Once we’ve finished softening our pork and cooking the vegetables, all that’s left to do is get it out on a plate and enjoy! If you’re focused on specific seasonings, consider adding more salt and pepper before serving and topping with oregano or a similar green.

Review

    • Cut pork into sizable squares and leave an equal amount of lean and fat on each cut
    • Marinate and prepare vegetables by dicing and sautéing with chicken stock
    • Add in meat and cover with plastic or aluminum
    • Bake at 325 and for at least three hours until meat is tender

Variations and Meal Ideas

Our pork stew recipe will give you a classic, Irish-style stew that will serve you well on cold winter days—but you don’t have to limit yourself to these ingredients, or even this method of cooking!
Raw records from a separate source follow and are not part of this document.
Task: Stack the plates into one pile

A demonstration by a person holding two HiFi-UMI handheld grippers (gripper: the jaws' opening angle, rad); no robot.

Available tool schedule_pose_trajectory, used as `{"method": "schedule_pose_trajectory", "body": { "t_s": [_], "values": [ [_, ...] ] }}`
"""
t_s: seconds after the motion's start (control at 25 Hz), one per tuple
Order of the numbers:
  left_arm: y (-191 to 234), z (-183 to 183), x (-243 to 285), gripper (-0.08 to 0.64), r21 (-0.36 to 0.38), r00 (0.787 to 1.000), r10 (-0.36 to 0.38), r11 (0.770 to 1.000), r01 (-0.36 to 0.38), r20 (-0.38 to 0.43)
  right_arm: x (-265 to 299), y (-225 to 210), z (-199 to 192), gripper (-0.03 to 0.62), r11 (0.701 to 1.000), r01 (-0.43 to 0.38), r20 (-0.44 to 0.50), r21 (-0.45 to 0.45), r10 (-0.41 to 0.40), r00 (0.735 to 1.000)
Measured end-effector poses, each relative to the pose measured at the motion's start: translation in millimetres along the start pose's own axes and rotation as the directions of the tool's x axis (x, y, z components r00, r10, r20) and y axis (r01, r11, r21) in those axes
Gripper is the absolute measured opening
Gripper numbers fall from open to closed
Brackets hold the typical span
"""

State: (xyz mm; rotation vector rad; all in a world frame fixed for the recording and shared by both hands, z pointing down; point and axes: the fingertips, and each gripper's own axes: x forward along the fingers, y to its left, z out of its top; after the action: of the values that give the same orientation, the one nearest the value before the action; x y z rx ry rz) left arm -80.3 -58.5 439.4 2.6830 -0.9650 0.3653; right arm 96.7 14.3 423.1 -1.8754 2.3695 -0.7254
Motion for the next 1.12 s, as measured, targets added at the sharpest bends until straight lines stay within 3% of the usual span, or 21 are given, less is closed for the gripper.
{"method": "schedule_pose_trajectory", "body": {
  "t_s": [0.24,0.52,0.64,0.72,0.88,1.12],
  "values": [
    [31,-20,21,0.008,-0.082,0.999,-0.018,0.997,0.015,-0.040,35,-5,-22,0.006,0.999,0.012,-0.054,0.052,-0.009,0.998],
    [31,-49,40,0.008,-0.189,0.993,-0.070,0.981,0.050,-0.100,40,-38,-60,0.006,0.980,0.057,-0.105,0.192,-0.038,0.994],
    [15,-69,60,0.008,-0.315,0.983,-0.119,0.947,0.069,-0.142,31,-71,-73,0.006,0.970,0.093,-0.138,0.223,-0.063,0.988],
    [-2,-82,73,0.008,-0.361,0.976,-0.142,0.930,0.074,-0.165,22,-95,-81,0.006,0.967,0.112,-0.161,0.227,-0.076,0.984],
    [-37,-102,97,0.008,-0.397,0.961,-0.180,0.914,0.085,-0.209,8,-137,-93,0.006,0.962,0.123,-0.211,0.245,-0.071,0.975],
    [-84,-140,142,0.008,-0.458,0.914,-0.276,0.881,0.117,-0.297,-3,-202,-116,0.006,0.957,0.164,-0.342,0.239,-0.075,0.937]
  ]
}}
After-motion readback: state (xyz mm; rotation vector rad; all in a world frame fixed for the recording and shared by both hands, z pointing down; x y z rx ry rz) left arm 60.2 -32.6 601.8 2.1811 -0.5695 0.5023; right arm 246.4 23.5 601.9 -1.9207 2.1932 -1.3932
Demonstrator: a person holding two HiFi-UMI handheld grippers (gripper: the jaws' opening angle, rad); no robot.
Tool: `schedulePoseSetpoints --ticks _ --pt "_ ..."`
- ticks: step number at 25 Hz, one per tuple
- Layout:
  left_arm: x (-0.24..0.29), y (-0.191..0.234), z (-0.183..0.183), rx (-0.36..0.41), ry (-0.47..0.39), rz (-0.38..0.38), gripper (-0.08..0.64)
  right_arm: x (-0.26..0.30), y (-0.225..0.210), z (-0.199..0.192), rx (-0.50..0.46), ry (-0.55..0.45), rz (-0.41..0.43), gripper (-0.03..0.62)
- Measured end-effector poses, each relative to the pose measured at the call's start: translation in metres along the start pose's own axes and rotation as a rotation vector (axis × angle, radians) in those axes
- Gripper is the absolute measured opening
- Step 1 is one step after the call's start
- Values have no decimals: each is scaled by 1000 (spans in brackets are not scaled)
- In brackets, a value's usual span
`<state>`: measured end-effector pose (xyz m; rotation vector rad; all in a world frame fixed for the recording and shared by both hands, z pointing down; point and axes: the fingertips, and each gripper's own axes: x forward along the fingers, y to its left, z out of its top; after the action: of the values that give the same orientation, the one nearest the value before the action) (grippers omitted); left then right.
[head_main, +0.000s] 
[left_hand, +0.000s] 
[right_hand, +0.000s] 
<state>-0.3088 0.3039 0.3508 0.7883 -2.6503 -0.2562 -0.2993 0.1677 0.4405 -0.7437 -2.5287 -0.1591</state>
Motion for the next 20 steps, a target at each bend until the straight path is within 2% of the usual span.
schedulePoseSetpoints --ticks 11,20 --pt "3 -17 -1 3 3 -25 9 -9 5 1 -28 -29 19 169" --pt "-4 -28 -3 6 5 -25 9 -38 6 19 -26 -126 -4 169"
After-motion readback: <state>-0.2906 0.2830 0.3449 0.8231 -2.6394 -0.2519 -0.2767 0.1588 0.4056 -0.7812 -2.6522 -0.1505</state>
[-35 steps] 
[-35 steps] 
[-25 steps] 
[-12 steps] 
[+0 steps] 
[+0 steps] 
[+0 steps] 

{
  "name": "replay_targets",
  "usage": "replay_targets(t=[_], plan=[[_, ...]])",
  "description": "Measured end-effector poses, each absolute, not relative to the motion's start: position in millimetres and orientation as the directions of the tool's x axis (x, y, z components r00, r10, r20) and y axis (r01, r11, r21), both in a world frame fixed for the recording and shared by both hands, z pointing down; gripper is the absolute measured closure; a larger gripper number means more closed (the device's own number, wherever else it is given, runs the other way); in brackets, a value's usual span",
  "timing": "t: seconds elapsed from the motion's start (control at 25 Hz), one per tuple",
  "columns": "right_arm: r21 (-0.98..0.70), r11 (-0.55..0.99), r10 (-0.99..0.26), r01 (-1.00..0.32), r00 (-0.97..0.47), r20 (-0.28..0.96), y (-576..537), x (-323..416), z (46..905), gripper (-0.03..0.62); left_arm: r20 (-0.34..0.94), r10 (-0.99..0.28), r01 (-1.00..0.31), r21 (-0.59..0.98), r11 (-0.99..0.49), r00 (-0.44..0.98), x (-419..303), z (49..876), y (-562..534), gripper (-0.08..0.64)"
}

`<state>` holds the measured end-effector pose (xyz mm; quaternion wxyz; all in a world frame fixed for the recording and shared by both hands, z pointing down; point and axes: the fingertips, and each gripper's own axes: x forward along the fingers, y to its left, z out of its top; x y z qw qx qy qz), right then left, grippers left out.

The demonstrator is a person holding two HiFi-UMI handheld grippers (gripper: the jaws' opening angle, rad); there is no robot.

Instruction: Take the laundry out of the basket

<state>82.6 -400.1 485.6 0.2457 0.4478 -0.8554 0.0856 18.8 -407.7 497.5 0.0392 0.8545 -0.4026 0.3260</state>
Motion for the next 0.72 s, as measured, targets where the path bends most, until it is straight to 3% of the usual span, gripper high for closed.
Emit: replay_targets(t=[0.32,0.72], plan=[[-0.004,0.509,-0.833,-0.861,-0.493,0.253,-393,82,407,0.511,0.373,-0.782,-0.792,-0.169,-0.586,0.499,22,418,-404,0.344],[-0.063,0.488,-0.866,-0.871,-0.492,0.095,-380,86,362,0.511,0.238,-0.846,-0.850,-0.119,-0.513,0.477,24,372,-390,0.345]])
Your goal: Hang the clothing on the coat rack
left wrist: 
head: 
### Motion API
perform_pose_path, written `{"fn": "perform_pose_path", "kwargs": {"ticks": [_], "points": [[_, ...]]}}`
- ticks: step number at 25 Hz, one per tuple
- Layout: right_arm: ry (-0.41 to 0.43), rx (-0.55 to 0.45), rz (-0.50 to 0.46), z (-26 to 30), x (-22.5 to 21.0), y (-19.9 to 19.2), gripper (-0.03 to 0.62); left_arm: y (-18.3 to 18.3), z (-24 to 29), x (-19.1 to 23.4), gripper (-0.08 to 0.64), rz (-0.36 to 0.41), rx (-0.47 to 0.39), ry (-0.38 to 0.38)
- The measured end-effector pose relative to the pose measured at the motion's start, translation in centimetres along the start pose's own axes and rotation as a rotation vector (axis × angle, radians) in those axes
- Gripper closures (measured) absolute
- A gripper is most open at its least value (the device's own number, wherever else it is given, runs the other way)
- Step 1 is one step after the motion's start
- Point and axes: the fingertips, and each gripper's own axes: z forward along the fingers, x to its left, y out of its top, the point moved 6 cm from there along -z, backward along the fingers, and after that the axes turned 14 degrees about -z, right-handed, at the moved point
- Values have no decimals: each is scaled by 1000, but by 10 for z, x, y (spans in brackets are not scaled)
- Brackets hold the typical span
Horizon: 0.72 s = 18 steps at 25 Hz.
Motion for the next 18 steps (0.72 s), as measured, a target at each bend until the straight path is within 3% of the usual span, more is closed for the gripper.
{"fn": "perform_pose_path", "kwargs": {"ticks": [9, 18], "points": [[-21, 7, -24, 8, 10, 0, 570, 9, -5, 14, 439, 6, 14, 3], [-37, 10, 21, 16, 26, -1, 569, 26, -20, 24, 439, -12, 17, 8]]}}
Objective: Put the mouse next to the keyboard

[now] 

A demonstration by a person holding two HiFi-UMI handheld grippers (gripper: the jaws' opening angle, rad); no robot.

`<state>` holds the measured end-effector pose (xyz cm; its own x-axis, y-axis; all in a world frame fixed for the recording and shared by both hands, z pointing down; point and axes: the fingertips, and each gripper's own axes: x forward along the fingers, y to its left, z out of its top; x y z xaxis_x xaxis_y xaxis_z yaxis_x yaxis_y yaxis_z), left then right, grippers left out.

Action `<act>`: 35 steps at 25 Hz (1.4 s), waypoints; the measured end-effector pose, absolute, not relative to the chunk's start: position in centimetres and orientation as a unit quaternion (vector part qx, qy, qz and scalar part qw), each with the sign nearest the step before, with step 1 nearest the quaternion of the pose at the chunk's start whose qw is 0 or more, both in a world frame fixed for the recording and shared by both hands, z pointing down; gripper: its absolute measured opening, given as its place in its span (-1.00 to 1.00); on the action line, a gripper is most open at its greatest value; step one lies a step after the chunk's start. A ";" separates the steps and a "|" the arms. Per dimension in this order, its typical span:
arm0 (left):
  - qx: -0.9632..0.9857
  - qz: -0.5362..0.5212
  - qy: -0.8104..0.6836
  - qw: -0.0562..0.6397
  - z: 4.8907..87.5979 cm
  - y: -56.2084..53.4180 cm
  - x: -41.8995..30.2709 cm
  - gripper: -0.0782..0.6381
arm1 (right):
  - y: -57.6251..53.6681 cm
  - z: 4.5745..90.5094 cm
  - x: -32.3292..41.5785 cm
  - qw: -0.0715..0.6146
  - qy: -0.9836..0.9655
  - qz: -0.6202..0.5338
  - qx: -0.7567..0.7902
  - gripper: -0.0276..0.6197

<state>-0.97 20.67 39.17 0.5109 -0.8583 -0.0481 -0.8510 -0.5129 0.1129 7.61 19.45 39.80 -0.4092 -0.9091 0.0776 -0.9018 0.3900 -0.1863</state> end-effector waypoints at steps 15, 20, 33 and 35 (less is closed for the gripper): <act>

If you’re interested in faster cooking time or bringing out different flavors in your strew, try out some of our variations and ideas for keeping pork stew interesting and new.

Crock Pot & Faster Cook Time

We’ve cooked our pork stew the traditional way with the pan and oven method—but you could alternatively try out a crock pot to shorten your cook time or save room for other items you may be cooking.

To do this, keep following our instructions up until covering the pan. Instead of stopping here, simply load up your strew into the crock pot and keep enough heat going to give you a little bit of a simmer. Lots of crock pots have glass coverings, so cooking your stew this way will give you a little more of an ability to add more vegetables, meat, or stock if necessary.

Alternatively, you could use your pan for browning your meat and cook your vegetables in the crock pot—provided it gets warm enough.

Unfortunately, there aren’t a lot of ways of making beef stew on the fly without seriously impacting flavor. If you need to make your meal and can’t wait all afternoon for the cooking process to soften the meat, brown your meat and make sure it’s cooked all the way through in the pan before adding in all the extra ingredients.

Simmer for as long as possible, but using this method in theory get you a finished meal in an hour or less.

It may not be as flavorful, but it’s certainly less involved.

Vinegar & Beer

Many of the most popular ways of changing up a beef stew include trying out variations on the chicken stock.

Adding in vinegar during that initial vegetable cooking process to bring out a sharper flavor—but do be careful not to overdo it.

Cooking with beer is also a favorite for parties and events. Try pouring in a dark stout to darken the flavors as you cook and serve over mashed potatoes with a full pint. We probably shouldn’t mention the best brand of stout to cook with, but if you’re preparing an Irish stew, you probably already know which beer you’re going to need.

Apples & Alternatives

Finally, build upon cooking with vinegar by trying out apple cider and apple wedges. This is a great variation for those who don’t like the bitter taste of a stout or aren’t afraid to spend a little more time giving everything correct.Add in apple cider (or apple cider vinegar) when cooking the vegetables much like many of our other vacations here. Cook the rest of the stew as normal but pull the pan out of the oven prematurely to add in your chunks of apple. Adding apple in too early will cause them to fall apart into the broth, so we want to be careful not to add them in too soon. Cook for another hour and serve.

Cooking in fall? Try serving an apple and pork stew with a glass of cider on a cold autumn day.

Wrapping Things Up

Patience is a virtue, and that adage couldn’t be truer when trying to master a pork stew. Try out different chunks of meat (or even switching to beef) to see which provides the best tenderness and taste—and don’t be afraid to mess with your vegetables to provide a different base for your meal.

Plan ahead, marinate and cook as long as possible, and enjoy the taste of a meal that’s days in the making.